**Problem**
Word for word, please restate each record and pass over the pictures.

Task data Start Marker

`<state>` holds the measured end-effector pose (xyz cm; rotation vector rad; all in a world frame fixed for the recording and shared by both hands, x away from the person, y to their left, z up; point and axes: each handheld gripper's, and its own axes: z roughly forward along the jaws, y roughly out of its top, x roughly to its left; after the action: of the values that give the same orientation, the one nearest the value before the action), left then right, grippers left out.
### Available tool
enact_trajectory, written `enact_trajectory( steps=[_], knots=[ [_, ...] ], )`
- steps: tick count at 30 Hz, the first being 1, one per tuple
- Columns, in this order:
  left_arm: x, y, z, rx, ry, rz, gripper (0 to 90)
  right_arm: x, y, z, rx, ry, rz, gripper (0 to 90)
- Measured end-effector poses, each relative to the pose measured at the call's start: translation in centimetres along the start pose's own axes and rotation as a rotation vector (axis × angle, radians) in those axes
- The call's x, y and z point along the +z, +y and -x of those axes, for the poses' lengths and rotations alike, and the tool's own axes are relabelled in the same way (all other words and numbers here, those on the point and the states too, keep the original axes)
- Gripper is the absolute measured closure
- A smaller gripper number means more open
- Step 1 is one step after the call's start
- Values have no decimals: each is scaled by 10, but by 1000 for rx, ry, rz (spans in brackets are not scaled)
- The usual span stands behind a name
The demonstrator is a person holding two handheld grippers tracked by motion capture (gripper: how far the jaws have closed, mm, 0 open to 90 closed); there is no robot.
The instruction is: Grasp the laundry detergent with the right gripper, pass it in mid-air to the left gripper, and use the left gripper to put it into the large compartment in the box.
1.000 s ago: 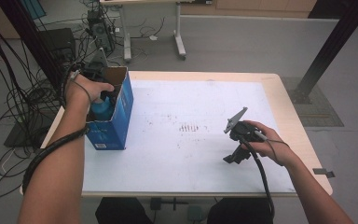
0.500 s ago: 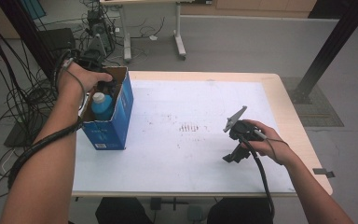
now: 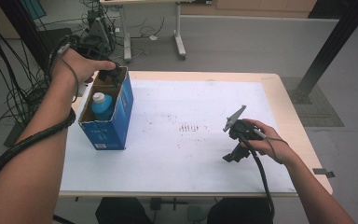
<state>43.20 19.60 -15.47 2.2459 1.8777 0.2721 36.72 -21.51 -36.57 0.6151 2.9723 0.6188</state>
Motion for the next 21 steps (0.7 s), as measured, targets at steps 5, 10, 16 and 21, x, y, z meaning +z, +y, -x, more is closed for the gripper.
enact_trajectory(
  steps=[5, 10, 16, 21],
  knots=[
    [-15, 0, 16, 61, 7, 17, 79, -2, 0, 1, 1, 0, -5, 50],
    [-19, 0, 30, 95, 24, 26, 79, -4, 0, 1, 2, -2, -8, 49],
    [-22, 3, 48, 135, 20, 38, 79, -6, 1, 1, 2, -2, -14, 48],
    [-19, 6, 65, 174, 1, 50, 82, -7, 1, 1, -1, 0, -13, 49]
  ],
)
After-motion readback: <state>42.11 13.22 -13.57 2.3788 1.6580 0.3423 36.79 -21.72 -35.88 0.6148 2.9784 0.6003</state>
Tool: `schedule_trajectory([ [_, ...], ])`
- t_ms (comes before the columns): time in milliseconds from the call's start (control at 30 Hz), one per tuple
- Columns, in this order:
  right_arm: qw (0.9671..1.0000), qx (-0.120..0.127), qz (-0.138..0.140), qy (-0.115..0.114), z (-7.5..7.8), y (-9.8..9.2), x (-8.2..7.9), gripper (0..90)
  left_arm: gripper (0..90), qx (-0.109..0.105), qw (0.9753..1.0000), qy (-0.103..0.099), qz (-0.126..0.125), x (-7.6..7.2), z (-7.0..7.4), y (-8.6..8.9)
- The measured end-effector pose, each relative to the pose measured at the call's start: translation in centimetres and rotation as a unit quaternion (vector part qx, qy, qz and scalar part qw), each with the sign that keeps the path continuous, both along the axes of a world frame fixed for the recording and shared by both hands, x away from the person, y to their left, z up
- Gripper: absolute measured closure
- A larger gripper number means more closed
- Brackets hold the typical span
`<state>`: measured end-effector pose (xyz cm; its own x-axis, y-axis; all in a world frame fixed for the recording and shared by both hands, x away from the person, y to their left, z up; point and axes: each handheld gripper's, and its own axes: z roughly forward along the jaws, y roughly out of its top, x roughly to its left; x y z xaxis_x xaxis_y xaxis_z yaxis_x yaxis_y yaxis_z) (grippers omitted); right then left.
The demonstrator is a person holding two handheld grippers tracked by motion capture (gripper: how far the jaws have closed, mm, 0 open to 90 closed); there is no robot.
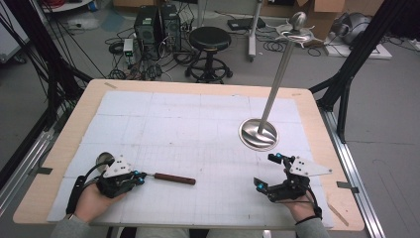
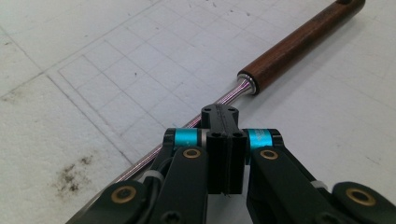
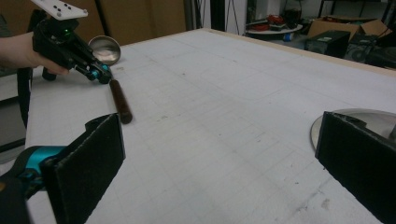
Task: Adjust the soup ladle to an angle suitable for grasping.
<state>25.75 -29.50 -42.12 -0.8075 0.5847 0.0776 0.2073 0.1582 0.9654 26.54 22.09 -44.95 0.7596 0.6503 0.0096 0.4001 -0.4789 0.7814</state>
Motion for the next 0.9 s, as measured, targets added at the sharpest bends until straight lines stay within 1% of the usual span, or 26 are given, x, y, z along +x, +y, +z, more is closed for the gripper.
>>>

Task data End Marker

**Response to this task**
`<state>` holds the measured end-effector pose (xyz cm; rotation vector rad; all in a world frame fixed for the recording and shared by both hands, x away from the person, y to their left, z up; point and axes: each handheld gripper's, and its own axes: z roughly forward along the jaws, y roughly out of its top, x roughly to its left; after the action: of the values that give the same orientation, the one nearest the value before the action), left then right, grippers left out.
### Available tool
enact_trajectory, written `enact_trajectory( steps=[_], knots=[ [_, ...] ], )`
- steps: tick count at 30 Hz, the first being 1, one per tuple
- Columns, in this order:
  left_arm: x, y, z, rx, ry, rz, gripper (0 to 90)
  right_arm: x, y, z, rx, ry, rz, gripper (0 to 90)
- Measured end-effector poses, each relative to the pose measured at the call's start: translation in centimetres along the start pose's own axes and rotation as a rotation vector (axis × angle, radians) in those axes
- The call's x, y and z point along the +z, +y and -x of those axes, for the poses' lengths and rotations alike, and the tool's own axes are relabelled in the same way (all other words and numbers here, those on the point and the states too, keep the original axes)
- Gripper is the absolute measured closure
- A smaller gripper number means more open
- Step 1 is one step after the call's start
- Values have no decimals: each is scaled by 10, but by 1000 for rx, ry, rz (spans in brackets are not scaled)
- The usual span stands behind a name
The demonstrator is a person holding two handheld grippers tracked by motion capture (gripper: how far the jaws have closed, mm, 0 open to 90 closed); there is no robot.
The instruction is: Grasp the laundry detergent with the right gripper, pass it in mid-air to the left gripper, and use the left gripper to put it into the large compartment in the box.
1.000 s ago: 
0.500 s ago: 
now: 
<state>43.20 19.60 -15.47 2.2459 1.8777 0.2721 36.72 -21.51 -36.57 0.6151 2.9723 0.6188</state>
Motion for the next 21 steps (0.7 s), as measured, targets at steps 5, 10, 16 and 21, x, y, z meaning +z, +y, -x, more is closed for the gripper.
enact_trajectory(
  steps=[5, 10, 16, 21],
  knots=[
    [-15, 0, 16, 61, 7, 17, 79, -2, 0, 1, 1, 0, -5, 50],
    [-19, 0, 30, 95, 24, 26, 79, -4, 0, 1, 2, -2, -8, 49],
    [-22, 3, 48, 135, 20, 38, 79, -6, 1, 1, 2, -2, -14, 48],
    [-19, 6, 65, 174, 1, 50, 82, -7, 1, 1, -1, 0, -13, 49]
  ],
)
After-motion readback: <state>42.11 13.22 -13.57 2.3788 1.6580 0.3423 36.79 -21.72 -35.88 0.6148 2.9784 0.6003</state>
Tool: `schedule_trajectory([ [_, ...], ])`
- t_ms (comes before the columns): time in milliseconds from the call's start (control at 30 Hz), one per tuple
- Columns, in this order:
  right_arm: qw (0.9671..1.0000), qx (-0.120..0.127), qz (-0.138..0.140), qy (-0.115..0.114), z (-7.5..7.8), y (-9.8..9.2), x (-8.2..7.9), gripper (0..90)
  left_arm: gripper (0..90), qx (-0.109..0.105), qw (0.9753..1.0000), qy (-0.103..0.099), qz (-0.126..0.125), x (-7.6..7.2), z (-7.0..7.4), y (-8.6..8.9)
- The measured end-effector pose, each relative to the pose measured at the call's start: translation in centimetres and rotation as a unit quaternion (vector part qx, qy, qz and scalar part qw), each with the sign that keeps the path continuous, both along the axes of a world frame fixed for the recording and shared by both hands, x away from the person, y to their left, z up
- Gripper: absolute measured closure
- A larger gripper number means more closed
- Brackets hold the typical span
`<state>`: measured end-effector pose (xyz cm; its own x-axis, y-axis; all in a world frame fixed for the recording and shared by both hands, x away from the person, y to their left, z up; point and axes: each handheld gripper's, and its own axes: z roughly forward along the jaws, y roughly out of its top, x roughly to its left; x y z xaxis_x xaxis_y xaxis_z yaxis_x yaxis_y yaxis_z) (grippers omitted); right then left.
The demonstrator is a person holding two handheld grippers tracked by motion capture (gripper: how far the jaws have closed, mm, 0 open to 90 closed); there is no robot.
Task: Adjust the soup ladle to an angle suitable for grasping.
<state>25.75 -29.50 -42.12 -0.8075 0.5847 0.0776 0.2073 0.1582 0.9654 26.54 22.09 -44.95 0.7596 0.6503 0.0096 0.4001 -0.4789 0.7814</state>
Motion for the next 0.9 s, as measured, targets added at the sharpest bends until straight lines stay within 1% of the usual span, or 26 are given, x, y, z along +x, +y, +z, more is closed for the gripper.
>>>

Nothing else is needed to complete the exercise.